My Lords, in moving Amendment 23 I shall speak also to the other amendments in this group, Amendments 139 and 141. These amendments, although they may not look it, are all of a piece, because they bear upon the fulcrum for any decision to detain a patient under the Mental Health Act, which is the concept of “serious harm” and what we mean by it. My noble friend Lord Kamall’s Amendment 141 offers such a definition, but we have tabled the amendment more as an Aunt Sally than anything else, because what matters is how we want the phrase to be interpreted in real-life situations by clinicians and others on the ground.
The concept of serious harm as a determining factor for detention is introduced by Clause 5. Clause 5(2)(b) replaces Section 2(2)(b) of the Act, which refers instead to detention in the interests of a person’s own health or safety, or with a view to the protection of other persons. The new wording is undoubtedly tighter than the old wording and, on that account, it is to be welcomed. However, it is not, as far as I can see, fleshed out by any definition. That could, of course, be deliberate, because, in the end, a decision to detain someone will always be a matter of clinical judgment. Such judgments, though, ought surely to rest on established understandings. Serious harm, as applied to the health or safety of the patient themselves, may be a relatively straightforward clinical judgment to make in many, if not most, circumstances. But what about serious harm as applied to the health or safety of another individual? Do we mean just physical harm or are we talking also about psychological harm? If so, of what kind and to what degree? Detaining someone on the grounds that serious psychological harm may be caused to another person raises all sorts of issues that fall outside a standard clinical judgment about the health and/or safety of a prospective in-patient.

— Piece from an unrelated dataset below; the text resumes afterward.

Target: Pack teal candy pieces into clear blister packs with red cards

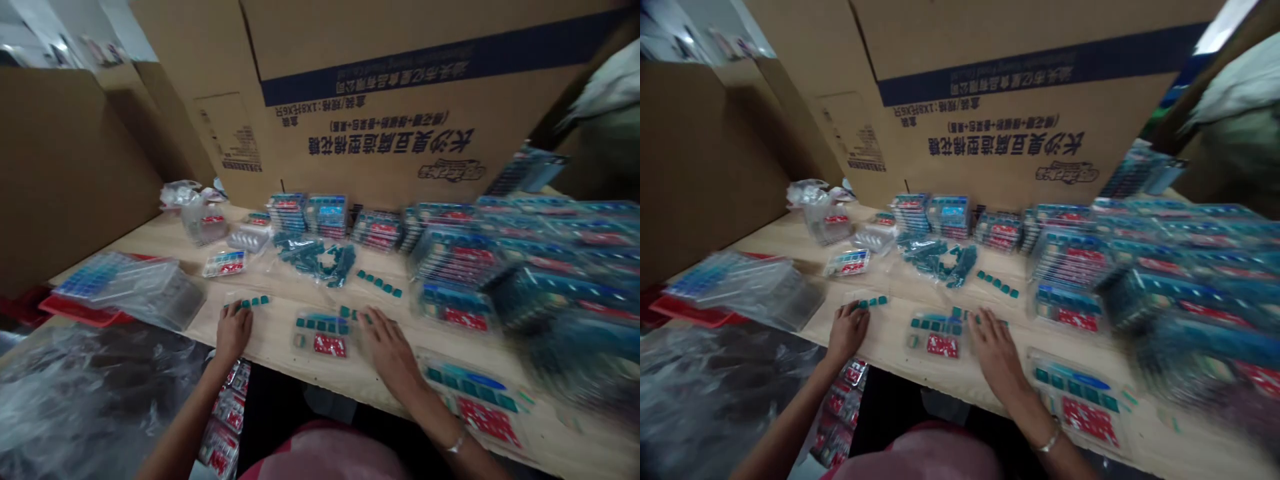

The threshold of serious harm being caused, or at risk of being caused, is of huge significance for different types of patients. One of the really good things that this Bill seeks to do is to keep individuals with autism or a learning disability out of a mental health unit, unless they present with other behavioural symptoms that are treatable. That is because we recognise that not only is there no point in detaining such individuals when they display no treatable symptoms, it is also positively harmful to them to do so. In the same way, I think it is accepted that to detain a child or a young person forcibly in a mental health unit is a very big decision indeed, because what is meant to constitute a therapeutic environment is all too often no such thing. On the contrary, a mental health ward or even an A&E department can often seem both alien and frightening to a young patient, in a way that can exacerbate their acute disturbance of mind.